### Your task
How many lines of the entries below include the word "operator"? Answer with the number alone.

Data extracted from a collection
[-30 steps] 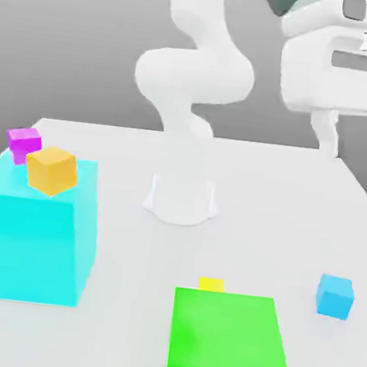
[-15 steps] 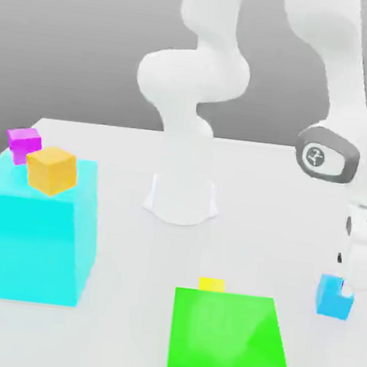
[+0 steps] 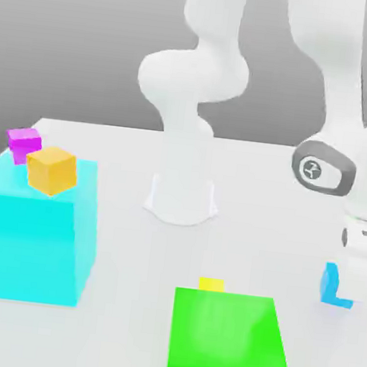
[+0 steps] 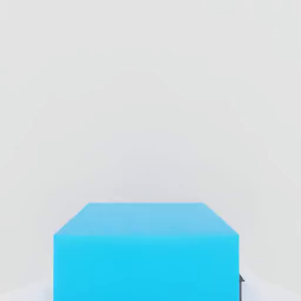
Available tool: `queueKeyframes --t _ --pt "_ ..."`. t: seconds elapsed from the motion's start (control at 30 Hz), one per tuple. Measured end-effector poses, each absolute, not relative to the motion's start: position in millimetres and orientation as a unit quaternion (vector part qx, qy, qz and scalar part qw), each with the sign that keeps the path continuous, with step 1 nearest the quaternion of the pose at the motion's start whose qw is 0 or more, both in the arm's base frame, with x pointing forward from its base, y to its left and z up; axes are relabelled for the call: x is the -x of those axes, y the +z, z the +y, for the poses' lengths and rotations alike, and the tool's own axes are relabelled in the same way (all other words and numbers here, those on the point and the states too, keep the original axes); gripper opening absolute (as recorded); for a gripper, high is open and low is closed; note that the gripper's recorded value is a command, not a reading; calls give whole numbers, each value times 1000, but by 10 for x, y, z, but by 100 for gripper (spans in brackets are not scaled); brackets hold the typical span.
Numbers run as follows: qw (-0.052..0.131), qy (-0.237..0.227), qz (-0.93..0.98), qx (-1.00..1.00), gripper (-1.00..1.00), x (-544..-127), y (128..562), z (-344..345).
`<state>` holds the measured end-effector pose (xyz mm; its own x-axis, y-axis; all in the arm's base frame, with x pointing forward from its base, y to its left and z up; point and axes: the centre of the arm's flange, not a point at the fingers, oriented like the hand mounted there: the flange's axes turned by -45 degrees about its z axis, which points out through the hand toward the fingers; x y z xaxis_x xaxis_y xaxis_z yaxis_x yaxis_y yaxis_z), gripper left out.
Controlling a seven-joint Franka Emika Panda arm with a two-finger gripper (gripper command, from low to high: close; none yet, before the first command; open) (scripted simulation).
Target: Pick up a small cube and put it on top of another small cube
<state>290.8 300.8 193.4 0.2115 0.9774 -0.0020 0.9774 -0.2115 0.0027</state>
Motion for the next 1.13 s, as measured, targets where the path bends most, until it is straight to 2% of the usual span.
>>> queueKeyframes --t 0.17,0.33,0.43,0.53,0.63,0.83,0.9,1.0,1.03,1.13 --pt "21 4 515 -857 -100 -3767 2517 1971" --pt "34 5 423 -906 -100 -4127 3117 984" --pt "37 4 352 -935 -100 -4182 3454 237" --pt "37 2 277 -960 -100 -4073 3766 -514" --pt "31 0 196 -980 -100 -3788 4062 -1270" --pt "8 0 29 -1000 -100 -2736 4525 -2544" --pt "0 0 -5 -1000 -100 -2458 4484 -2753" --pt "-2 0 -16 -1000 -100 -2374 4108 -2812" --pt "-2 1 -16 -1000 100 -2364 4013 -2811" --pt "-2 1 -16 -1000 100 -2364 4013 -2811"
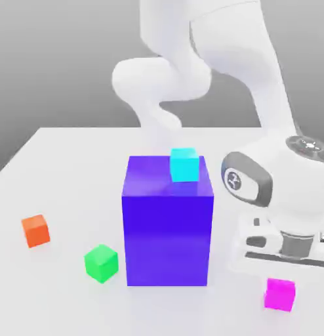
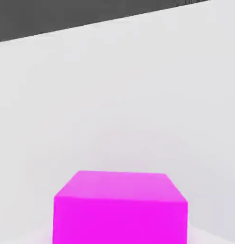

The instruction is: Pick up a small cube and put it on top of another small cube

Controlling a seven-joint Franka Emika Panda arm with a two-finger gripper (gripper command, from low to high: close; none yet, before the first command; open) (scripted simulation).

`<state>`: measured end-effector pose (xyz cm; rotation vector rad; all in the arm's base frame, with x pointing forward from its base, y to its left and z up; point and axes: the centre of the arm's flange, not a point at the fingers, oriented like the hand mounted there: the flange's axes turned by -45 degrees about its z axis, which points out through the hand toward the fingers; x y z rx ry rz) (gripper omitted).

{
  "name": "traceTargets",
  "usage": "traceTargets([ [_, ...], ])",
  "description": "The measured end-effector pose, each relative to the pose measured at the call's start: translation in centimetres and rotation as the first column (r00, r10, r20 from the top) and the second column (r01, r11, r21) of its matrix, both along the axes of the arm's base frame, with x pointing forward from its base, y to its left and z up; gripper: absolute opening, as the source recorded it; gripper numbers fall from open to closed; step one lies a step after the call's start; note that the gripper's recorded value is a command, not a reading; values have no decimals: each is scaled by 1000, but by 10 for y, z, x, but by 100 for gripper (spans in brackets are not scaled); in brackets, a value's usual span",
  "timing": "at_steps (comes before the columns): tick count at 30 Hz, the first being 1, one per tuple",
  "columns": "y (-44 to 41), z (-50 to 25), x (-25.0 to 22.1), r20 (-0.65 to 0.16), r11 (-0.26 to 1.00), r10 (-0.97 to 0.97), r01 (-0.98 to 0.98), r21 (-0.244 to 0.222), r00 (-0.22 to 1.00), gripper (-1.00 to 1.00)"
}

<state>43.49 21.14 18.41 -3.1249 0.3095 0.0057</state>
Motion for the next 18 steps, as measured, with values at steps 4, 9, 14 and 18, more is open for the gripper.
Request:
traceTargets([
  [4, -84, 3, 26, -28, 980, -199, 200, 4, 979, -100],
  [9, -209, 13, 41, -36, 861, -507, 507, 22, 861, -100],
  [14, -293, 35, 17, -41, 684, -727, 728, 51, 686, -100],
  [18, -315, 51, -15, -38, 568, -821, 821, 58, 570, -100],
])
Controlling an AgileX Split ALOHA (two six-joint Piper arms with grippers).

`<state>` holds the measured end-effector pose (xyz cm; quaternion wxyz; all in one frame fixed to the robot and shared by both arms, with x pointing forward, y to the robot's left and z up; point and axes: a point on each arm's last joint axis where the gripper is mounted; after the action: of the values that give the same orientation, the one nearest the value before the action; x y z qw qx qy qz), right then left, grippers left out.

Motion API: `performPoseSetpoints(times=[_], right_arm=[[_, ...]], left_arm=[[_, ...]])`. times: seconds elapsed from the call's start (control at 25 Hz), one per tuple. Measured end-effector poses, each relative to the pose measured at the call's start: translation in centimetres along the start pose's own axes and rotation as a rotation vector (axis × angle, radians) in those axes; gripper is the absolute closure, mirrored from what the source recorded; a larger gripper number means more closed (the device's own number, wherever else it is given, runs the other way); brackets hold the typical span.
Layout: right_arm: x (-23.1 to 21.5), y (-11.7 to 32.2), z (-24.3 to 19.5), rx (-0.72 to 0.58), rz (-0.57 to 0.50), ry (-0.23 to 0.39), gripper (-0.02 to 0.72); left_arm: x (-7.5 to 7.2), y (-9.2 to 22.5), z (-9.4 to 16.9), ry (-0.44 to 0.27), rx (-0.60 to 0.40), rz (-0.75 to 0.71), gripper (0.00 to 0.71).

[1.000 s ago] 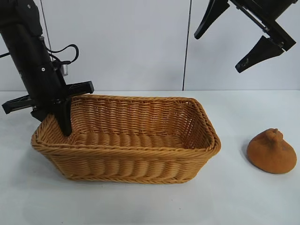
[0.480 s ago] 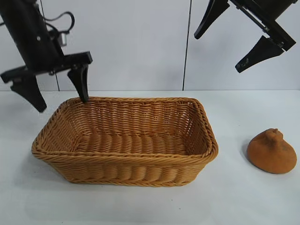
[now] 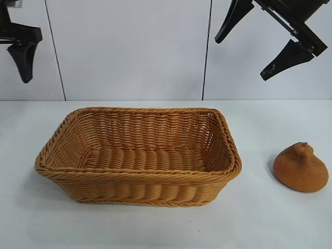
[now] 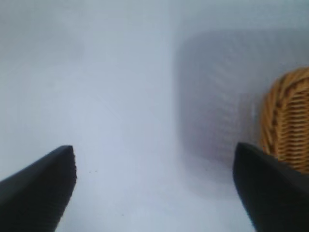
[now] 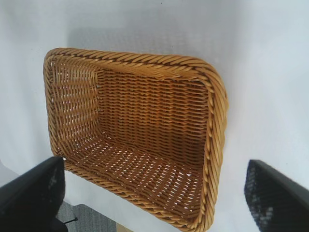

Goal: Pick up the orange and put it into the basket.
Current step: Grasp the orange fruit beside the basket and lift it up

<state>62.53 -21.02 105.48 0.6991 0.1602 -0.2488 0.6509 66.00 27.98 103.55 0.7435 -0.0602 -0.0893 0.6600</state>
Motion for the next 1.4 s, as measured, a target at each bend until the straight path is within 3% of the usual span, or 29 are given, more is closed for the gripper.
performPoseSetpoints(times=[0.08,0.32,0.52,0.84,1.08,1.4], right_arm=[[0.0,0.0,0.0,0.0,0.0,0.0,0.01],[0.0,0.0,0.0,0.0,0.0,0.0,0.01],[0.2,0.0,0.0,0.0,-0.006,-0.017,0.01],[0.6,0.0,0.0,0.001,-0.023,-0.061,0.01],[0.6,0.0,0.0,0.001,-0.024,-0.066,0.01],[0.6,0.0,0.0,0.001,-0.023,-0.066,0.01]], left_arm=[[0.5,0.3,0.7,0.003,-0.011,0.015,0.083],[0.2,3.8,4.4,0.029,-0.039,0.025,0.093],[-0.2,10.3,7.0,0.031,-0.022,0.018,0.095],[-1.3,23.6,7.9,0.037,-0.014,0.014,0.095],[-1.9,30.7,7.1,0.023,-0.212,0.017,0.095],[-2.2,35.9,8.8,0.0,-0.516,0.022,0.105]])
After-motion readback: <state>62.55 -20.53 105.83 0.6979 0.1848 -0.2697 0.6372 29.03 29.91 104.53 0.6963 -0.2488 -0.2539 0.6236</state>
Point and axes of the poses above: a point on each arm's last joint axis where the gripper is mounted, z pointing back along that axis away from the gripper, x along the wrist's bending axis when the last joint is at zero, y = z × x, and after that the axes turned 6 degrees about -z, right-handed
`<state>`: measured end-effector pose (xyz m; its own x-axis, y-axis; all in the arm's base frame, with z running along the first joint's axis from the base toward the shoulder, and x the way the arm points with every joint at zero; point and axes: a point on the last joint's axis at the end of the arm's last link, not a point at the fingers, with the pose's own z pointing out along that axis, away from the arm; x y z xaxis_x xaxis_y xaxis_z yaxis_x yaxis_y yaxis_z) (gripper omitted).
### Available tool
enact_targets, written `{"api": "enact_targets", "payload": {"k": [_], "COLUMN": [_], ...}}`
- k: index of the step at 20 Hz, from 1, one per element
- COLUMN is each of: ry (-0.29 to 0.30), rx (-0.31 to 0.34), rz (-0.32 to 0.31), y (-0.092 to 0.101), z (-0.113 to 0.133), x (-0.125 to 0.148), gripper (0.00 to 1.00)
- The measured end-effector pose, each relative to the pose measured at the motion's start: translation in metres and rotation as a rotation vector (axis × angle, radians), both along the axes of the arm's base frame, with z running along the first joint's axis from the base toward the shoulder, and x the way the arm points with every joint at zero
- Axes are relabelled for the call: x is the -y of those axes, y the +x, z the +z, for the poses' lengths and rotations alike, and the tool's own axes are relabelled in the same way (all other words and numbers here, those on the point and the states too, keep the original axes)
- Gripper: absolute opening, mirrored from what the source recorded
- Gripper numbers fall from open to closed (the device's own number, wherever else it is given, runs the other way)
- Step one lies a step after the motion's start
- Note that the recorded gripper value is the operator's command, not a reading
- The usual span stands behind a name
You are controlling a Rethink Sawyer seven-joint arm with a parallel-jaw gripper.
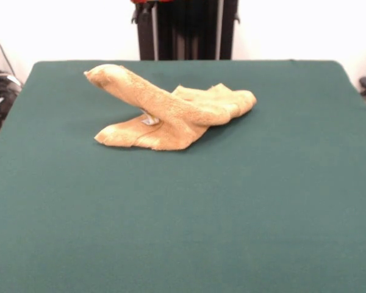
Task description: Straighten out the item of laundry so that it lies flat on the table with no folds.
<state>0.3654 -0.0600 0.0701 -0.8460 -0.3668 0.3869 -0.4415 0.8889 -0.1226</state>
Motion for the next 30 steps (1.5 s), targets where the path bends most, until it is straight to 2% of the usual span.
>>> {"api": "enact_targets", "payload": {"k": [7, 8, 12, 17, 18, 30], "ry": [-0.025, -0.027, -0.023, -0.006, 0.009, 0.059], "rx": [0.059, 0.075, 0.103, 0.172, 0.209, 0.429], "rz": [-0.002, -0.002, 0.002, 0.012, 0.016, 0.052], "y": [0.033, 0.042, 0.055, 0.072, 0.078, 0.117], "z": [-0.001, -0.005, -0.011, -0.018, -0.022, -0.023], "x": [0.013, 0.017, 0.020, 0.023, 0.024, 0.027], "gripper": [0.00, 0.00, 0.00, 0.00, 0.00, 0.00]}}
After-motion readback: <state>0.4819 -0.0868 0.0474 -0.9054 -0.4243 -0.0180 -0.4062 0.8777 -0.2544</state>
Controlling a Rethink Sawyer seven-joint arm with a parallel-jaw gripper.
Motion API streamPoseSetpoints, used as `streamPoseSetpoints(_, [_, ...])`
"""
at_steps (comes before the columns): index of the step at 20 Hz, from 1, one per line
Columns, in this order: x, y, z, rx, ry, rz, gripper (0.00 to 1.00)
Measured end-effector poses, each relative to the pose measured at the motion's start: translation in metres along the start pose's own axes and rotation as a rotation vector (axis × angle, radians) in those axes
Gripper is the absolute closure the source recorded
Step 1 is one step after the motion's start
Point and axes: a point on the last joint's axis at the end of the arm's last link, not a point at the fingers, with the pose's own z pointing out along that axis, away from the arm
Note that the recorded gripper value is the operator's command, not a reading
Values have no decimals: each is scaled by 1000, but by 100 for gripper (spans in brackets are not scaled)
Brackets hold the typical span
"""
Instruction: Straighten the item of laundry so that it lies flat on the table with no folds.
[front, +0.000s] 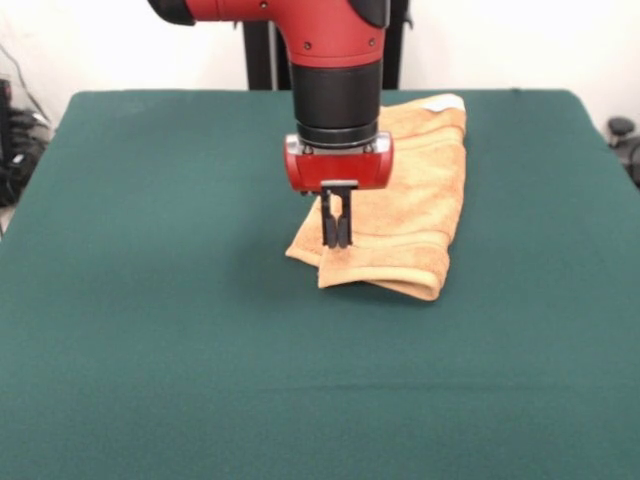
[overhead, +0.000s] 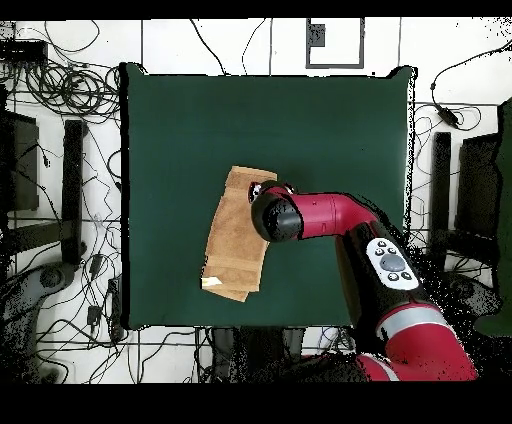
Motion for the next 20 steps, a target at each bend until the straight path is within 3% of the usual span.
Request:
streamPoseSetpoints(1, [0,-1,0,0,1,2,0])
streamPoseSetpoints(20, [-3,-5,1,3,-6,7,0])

### Answer below
2